TASK BRIEF:
Please copy, exactly as they appear below, the lines from the one containing "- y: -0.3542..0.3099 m" through the one containing "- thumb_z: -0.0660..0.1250".
-*-*-
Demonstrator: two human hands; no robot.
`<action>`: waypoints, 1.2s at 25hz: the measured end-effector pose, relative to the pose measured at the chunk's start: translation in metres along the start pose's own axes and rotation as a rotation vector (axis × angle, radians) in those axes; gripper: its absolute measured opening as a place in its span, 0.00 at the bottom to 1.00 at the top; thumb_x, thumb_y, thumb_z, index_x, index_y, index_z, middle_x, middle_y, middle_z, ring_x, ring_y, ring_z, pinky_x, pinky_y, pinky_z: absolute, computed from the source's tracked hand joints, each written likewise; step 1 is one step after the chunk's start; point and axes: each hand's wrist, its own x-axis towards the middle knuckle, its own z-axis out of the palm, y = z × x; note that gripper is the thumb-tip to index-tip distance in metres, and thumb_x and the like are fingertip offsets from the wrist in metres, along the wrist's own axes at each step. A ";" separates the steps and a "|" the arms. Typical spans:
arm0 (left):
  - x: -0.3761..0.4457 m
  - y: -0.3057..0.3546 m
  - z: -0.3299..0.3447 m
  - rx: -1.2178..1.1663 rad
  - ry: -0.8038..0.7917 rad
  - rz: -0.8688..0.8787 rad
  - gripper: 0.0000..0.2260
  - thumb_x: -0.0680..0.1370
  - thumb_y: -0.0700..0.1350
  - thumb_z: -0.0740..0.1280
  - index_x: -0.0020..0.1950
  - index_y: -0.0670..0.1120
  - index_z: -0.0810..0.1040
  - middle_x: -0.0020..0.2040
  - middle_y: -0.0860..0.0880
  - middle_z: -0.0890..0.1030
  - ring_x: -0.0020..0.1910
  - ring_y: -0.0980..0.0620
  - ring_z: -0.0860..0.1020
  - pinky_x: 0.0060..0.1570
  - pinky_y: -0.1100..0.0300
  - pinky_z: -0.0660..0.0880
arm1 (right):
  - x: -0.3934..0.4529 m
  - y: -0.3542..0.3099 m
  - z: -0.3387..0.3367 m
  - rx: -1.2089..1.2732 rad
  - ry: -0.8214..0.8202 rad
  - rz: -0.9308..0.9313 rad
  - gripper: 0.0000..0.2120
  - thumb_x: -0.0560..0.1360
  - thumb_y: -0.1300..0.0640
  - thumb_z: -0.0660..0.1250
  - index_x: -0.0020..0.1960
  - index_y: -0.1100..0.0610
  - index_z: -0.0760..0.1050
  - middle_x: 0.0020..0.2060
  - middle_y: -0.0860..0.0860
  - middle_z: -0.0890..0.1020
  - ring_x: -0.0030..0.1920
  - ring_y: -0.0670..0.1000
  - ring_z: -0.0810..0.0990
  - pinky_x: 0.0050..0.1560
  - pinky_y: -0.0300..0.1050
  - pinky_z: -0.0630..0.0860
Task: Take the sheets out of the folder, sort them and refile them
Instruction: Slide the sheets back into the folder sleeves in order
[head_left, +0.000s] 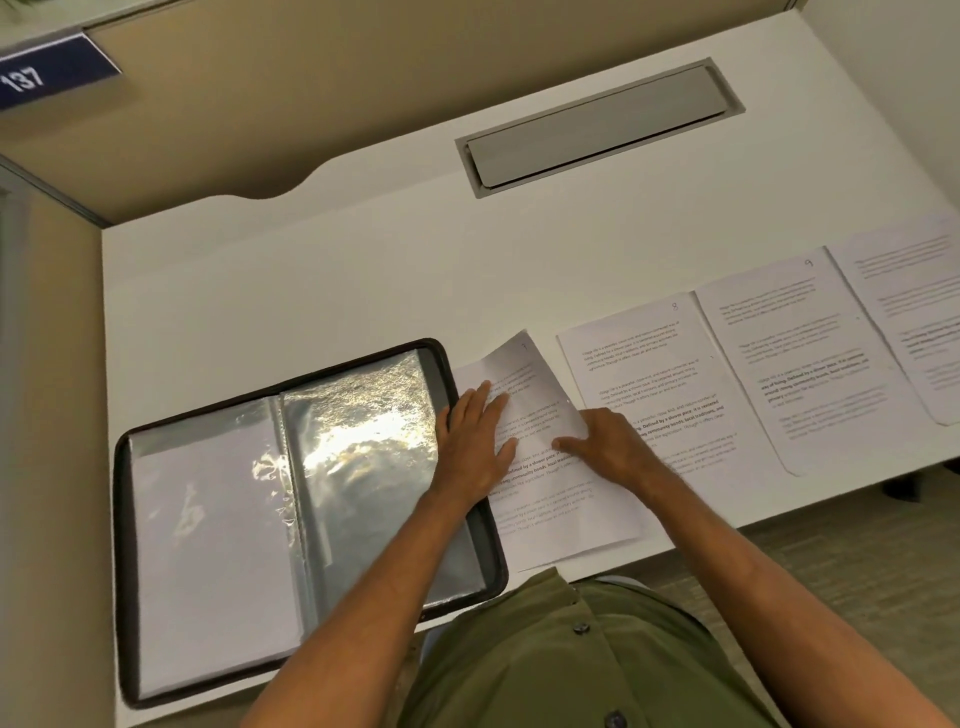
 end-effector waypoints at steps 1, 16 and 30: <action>-0.001 0.000 -0.002 -0.037 0.021 0.022 0.29 0.82 0.54 0.64 0.82 0.52 0.61 0.83 0.49 0.56 0.81 0.49 0.54 0.80 0.43 0.48 | 0.000 -0.003 -0.004 0.004 0.018 -0.001 0.13 0.79 0.48 0.73 0.58 0.55 0.81 0.53 0.53 0.86 0.46 0.51 0.85 0.53 0.49 0.83; -0.022 -0.132 -0.096 0.169 0.166 -0.300 0.29 0.82 0.52 0.65 0.81 0.46 0.63 0.82 0.42 0.59 0.80 0.40 0.59 0.76 0.42 0.58 | -0.012 -0.035 -0.043 0.556 0.409 -0.005 0.14 0.77 0.51 0.76 0.59 0.55 0.84 0.48 0.51 0.88 0.48 0.54 0.88 0.52 0.51 0.84; -0.026 -0.173 -0.094 0.313 0.249 -0.073 0.11 0.79 0.49 0.69 0.58 0.45 0.80 0.58 0.45 0.81 0.56 0.40 0.78 0.54 0.47 0.73 | 0.016 -0.095 0.093 1.185 0.321 0.078 0.15 0.77 0.59 0.75 0.63 0.56 0.80 0.57 0.54 0.87 0.56 0.56 0.87 0.57 0.55 0.84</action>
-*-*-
OUTPUT:
  - y: -0.3542..0.3099 m
  - z: -0.3387..0.3367 m
  - rx: -1.2089..1.2732 rad
  - ry: -0.8214..0.8202 rad
  - rz: -0.9308..0.9313 rad
  - gripper: 0.0000..0.2120
  - thumb_x: -0.0560..0.1360
  - thumb_y: -0.1300..0.0640
  - thumb_z: -0.0660..0.1250

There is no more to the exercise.